ASSIGNED TASK: Set down the data below in full and exactly, minus the pictures.

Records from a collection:
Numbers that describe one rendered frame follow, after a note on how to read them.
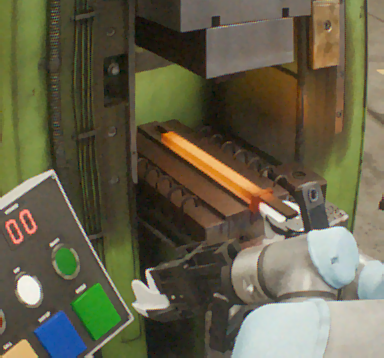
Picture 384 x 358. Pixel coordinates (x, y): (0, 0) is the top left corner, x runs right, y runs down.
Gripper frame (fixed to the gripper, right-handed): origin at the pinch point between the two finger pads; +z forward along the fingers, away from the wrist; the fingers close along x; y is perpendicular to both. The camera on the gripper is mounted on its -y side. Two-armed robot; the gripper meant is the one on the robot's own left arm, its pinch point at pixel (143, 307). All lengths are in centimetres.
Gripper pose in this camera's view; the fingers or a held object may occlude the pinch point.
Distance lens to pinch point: 105.6
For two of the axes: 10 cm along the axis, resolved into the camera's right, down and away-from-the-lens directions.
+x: -5.3, 3.9, -7.6
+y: -4.2, -8.9, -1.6
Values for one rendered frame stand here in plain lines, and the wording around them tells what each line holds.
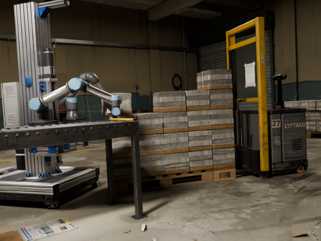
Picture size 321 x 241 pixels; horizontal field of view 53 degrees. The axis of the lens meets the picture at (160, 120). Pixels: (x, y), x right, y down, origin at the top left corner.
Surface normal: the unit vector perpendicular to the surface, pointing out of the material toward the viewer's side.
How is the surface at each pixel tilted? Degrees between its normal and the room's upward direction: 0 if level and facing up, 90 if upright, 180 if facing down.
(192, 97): 90
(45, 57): 90
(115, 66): 90
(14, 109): 90
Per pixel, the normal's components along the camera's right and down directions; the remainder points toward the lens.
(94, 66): 0.58, 0.01
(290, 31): -0.82, 0.07
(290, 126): 0.29, 0.04
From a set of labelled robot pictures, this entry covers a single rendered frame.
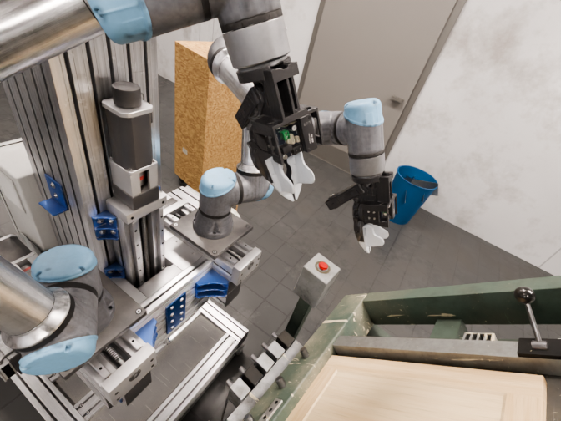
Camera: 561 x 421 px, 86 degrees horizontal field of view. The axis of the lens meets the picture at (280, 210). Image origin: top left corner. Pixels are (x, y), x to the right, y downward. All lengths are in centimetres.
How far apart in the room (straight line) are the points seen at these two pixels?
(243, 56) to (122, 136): 48
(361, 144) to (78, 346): 66
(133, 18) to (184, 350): 162
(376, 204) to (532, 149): 306
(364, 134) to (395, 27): 297
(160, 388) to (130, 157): 121
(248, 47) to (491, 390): 79
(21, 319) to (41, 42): 42
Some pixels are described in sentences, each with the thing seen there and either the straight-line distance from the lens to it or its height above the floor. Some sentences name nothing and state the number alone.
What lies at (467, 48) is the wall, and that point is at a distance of 353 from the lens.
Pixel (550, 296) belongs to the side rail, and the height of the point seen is 135.
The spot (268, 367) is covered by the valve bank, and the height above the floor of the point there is 76.
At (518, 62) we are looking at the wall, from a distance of 353.
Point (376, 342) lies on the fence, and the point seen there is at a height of 104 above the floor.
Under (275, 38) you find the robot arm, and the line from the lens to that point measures 39.
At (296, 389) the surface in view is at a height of 91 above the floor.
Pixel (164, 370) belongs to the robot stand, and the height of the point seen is 21.
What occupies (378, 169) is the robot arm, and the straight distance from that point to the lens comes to 67.
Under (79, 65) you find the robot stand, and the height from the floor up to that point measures 161.
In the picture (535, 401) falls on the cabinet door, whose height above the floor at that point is 133.
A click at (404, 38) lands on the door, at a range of 355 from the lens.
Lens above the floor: 185
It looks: 38 degrees down
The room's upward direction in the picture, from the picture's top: 16 degrees clockwise
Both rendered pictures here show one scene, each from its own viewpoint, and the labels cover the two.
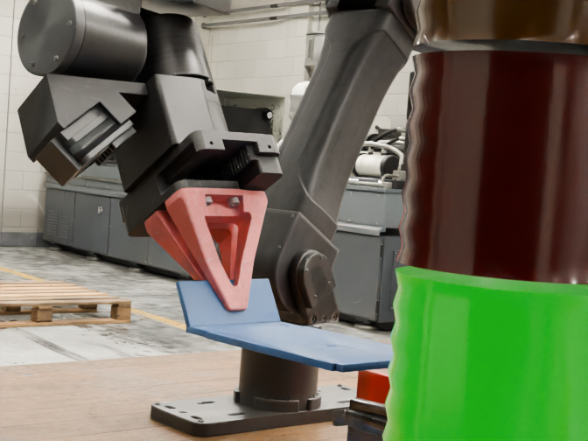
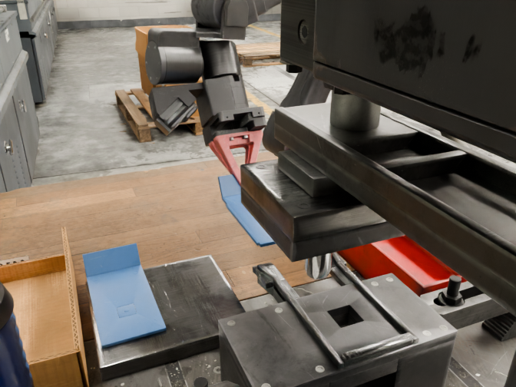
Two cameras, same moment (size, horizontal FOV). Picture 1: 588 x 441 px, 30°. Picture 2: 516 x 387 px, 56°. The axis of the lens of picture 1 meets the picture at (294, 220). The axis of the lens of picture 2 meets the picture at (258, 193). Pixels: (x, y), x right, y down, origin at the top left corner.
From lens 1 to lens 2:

YOUR SOLUTION:
Numbers that describe one rendered frame follow, after a note on how to read them.
Picture 384 x 358. Pixel coordinates (x, y): (0, 0) is the top left corner, x runs right, y runs down.
Gripper frame (fixed to the gripper, right-handed): origin at the pinch point between the two finger pads; +z forward along the fingers, away from the wrist; the fingers close along x; y is perpendicular to both. The camera on the gripper is mounted on its -y side. Two-armed robot; the gripper meant is the one on the robot's own left arm, its pinch point at pixel (143, 307). All lengths are in centimetres.
Gripper pose in this camera's view; the fingers or a held object may occlude the pinch point.
Distance lens to pinch point: 105.6
For two of the axes: 10 cm along the axis, resolved into the camera's right, down and away-from-the-lens directions.
+x: -5.3, 3.9, -7.6
+y: -4.2, -8.9, -1.6
Values for one rendered frame stand here in plain lines, and the wording around them tells what each line holds.
Picture size 321 x 241 pixels; horizontal field of view 53 degrees. The axis of the lens meets the picture at (160, 120). Pixels: (x, y), x right, y down, origin at the top left corner.
Surface normal: the unit vector perpendicular to the surface, pointing out of the material toward the viewer's side.
How is the surface at each pixel tilted? Degrees between its normal and the room's upward direction: 0 if level and facing up, 90 if upright, 180 if facing down.
(192, 97): 90
(45, 57): 90
(115, 66): 90
(14, 109): 90
Per pixel, the normal's components along the camera's right and down directions; the remainder points toward the lens.
(94, 66): 0.58, 0.01
(290, 31): -0.82, 0.07
(290, 126): 0.29, 0.04
From a set of labelled robot pictures, this entry covers a single rendered frame.
Camera: 561 x 421 px, 86 degrees horizontal field of view. The axis of the lens meets the picture at (280, 210). Image origin: top left corner. Pixels are (x, y), x to the right, y downward. All lengths are in centimetres.
How far apart in the room (straight line) are the points seen at these two pixels?
(243, 56) to (122, 136): 48
(361, 144) to (78, 346): 66
(133, 18) to (184, 350): 162
(376, 204) to (532, 149): 306
(364, 134) to (395, 27): 297
(160, 388) to (130, 157): 121
(248, 47) to (491, 390): 79
(21, 319) to (41, 42): 42
Some pixels are described in sentences, each with the thing seen there and either the straight-line distance from the lens to it or its height above the floor. Some sentences name nothing and state the number alone.
What lies at (467, 48) is the wall, and that point is at a distance of 353 from the lens.
Pixel (550, 296) belongs to the side rail, and the height of the point seen is 135.
The spot (268, 367) is covered by the valve bank, and the height above the floor of the point there is 76.
At (518, 62) we are looking at the wall, from a distance of 353.
Point (376, 342) lies on the fence, and the point seen there is at a height of 104 above the floor.
Under (275, 38) you find the robot arm, and the line from the lens to that point measures 39.
At (296, 389) the surface in view is at a height of 91 above the floor.
Pixel (164, 370) belongs to the robot stand, and the height of the point seen is 21.
What occupies (378, 169) is the robot arm, and the straight distance from that point to the lens comes to 67.
Under (79, 65) you find the robot stand, and the height from the floor up to that point measures 161.
In the picture (535, 401) falls on the cabinet door, whose height above the floor at that point is 133.
A click at (404, 38) lands on the door, at a range of 355 from the lens.
Lens above the floor: 185
It looks: 38 degrees down
The room's upward direction in the picture, from the picture's top: 16 degrees clockwise
Both rendered pictures here show one scene, each from its own viewpoint, and the labels cover the two.
Two cameras, same moment (size, horizontal FOV). Picture 1: 588 x 441 px, 30°. Picture 2: 516 x 387 px, 56°. The axis of the lens of picture 1 meets the picture at (294, 220). The axis of the lens of picture 2 meets the picture at (258, 193). Pixels: (x, y), x right, y down, origin at the top left corner.
From lens 1 to lens 2:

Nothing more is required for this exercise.